- _What the task requires_: Output the entries below exactly, from the first line to the line holding "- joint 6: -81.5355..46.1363", both included.

────────────────

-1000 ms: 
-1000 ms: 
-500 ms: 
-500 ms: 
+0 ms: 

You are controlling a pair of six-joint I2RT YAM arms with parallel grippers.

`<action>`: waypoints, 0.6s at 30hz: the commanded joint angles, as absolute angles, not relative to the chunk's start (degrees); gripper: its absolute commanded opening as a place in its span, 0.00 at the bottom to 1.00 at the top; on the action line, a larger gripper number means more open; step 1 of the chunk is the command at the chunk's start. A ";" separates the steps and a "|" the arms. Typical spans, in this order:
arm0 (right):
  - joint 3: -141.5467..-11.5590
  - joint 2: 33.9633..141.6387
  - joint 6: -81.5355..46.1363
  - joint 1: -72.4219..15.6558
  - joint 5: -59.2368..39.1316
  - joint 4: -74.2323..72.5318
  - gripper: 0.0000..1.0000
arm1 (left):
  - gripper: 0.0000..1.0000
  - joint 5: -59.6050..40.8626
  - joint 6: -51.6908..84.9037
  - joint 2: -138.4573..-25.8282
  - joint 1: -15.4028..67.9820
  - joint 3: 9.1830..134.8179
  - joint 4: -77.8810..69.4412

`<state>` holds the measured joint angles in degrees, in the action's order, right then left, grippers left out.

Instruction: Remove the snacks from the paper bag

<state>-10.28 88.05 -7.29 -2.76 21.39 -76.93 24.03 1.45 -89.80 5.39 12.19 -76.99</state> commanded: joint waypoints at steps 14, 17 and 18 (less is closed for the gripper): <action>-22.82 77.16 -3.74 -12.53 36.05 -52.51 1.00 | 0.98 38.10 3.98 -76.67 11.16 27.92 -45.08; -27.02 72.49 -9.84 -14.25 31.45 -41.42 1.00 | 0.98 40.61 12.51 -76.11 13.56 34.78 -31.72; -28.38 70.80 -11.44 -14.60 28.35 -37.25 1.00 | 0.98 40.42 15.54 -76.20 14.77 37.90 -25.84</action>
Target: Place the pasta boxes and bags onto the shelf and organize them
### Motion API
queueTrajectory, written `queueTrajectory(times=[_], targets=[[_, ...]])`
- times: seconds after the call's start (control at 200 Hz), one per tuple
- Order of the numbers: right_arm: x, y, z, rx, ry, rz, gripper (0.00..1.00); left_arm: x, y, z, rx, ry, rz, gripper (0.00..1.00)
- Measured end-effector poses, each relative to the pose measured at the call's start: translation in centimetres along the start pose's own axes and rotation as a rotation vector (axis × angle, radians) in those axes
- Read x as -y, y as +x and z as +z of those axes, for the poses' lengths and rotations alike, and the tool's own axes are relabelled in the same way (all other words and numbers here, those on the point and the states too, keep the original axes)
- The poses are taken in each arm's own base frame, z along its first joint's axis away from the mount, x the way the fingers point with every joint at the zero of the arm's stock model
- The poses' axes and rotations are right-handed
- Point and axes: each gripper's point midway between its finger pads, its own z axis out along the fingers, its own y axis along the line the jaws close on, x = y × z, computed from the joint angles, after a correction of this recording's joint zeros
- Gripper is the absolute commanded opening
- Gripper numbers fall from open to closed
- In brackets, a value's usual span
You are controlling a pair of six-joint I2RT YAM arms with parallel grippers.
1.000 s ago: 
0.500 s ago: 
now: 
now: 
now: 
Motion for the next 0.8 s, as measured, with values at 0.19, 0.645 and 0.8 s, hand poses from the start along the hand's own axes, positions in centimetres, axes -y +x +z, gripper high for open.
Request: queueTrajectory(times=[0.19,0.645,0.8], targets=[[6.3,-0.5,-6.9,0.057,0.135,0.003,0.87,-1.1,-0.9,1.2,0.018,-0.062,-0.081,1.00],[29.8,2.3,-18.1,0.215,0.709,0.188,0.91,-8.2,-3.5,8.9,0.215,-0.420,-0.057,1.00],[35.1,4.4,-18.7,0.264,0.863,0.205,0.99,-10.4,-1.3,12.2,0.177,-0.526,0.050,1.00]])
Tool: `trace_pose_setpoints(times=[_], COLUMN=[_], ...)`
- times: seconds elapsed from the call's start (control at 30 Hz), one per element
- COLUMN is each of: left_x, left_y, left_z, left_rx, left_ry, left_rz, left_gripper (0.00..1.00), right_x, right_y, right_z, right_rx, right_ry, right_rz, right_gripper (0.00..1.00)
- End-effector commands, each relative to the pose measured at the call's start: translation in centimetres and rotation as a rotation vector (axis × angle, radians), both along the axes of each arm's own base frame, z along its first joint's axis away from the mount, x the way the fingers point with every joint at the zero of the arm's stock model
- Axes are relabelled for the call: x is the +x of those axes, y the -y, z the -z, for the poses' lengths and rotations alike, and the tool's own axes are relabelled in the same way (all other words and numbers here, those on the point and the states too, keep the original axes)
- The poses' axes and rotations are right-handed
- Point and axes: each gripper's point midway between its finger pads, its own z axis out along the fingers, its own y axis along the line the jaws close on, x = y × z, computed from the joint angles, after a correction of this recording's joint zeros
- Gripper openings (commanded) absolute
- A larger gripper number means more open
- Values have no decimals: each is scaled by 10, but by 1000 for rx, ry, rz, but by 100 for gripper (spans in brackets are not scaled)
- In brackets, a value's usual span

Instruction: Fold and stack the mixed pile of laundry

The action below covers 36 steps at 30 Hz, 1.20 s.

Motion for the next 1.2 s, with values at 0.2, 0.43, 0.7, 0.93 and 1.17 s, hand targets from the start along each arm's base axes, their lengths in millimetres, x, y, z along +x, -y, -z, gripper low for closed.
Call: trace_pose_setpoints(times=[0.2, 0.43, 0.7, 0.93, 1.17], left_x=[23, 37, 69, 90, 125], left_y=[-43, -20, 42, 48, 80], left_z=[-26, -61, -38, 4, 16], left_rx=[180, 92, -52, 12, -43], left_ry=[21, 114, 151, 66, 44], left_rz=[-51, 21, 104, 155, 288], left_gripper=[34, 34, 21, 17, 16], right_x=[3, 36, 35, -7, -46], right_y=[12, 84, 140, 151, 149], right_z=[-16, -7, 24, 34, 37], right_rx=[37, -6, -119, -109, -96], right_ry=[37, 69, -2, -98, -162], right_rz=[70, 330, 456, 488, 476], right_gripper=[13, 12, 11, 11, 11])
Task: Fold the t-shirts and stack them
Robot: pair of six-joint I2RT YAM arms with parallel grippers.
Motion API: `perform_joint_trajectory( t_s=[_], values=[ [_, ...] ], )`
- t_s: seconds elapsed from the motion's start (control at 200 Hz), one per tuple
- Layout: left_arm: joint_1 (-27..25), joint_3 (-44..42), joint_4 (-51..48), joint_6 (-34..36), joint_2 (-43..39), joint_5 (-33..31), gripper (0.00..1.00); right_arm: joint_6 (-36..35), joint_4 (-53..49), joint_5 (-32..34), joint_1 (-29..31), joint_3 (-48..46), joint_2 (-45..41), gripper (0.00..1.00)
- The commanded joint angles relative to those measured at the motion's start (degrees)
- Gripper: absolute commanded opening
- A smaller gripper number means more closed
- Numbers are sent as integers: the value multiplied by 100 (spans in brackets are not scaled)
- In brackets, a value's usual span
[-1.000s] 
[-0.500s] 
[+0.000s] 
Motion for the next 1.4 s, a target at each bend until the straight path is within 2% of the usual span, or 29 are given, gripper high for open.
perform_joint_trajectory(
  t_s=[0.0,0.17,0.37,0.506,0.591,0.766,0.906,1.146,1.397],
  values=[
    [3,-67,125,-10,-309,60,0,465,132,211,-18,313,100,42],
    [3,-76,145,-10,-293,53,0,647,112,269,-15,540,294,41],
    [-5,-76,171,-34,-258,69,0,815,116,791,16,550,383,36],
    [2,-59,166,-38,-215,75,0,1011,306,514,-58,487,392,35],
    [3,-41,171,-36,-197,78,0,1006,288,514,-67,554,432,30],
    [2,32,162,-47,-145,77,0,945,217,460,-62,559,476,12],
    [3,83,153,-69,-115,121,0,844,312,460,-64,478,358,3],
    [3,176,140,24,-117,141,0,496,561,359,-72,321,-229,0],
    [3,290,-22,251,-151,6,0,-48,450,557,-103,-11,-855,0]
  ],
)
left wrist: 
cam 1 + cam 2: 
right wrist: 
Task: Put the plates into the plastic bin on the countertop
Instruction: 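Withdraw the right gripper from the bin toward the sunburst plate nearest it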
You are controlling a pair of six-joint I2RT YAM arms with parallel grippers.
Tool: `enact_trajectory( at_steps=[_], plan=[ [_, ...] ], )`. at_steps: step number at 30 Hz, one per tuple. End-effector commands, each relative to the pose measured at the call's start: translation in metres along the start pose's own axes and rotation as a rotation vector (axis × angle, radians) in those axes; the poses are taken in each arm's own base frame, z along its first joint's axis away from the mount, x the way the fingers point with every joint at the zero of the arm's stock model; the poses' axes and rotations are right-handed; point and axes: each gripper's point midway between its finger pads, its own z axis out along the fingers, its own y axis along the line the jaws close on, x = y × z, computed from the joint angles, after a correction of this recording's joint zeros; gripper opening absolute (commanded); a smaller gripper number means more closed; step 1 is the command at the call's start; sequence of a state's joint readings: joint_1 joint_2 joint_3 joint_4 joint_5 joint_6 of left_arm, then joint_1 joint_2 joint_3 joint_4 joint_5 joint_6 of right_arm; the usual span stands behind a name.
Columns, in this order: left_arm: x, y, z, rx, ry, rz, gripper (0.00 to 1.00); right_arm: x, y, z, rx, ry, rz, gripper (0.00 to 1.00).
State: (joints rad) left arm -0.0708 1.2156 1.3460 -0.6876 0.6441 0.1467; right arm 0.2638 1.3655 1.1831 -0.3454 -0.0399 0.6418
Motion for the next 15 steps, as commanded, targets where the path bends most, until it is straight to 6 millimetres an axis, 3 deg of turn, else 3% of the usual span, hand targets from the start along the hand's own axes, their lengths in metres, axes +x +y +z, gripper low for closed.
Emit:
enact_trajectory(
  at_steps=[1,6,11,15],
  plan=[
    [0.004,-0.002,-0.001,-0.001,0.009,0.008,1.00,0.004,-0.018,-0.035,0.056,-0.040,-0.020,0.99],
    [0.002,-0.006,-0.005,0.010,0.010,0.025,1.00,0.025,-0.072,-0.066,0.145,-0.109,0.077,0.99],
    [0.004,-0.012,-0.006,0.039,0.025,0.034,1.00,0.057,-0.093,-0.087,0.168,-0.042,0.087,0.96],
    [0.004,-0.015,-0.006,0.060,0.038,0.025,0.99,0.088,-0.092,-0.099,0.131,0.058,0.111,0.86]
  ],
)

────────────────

- _Task solution_:
-1000 ms: 
-1000 ms: 
-500 ms: 
-500 ms: 
+0 ms: 

You are controlling a pair of six-joint I2RT YAM arms with parallel grippers.

`<action>`: waypoints, 0.6s at 30hz: the commanded joint angles, as absolute angles, not relative to the chunk's start (degrees); gripper: its absolute commanded opening as a place in its span, 0.00 at the bottom to 1.00 at the top; on the action line, a larger gripper number means more open; step 1 of the chunk is the command at the chunk's start. A ";" separates the steps and a "|" the arms. Typical spans, in this order:
arm0 (right):
  - joint 3: -141.5467..-11.5590
  - joint 2: 33.9633..141.6387
  - joint 6: -81.5355..46.1363

The exercise is done now.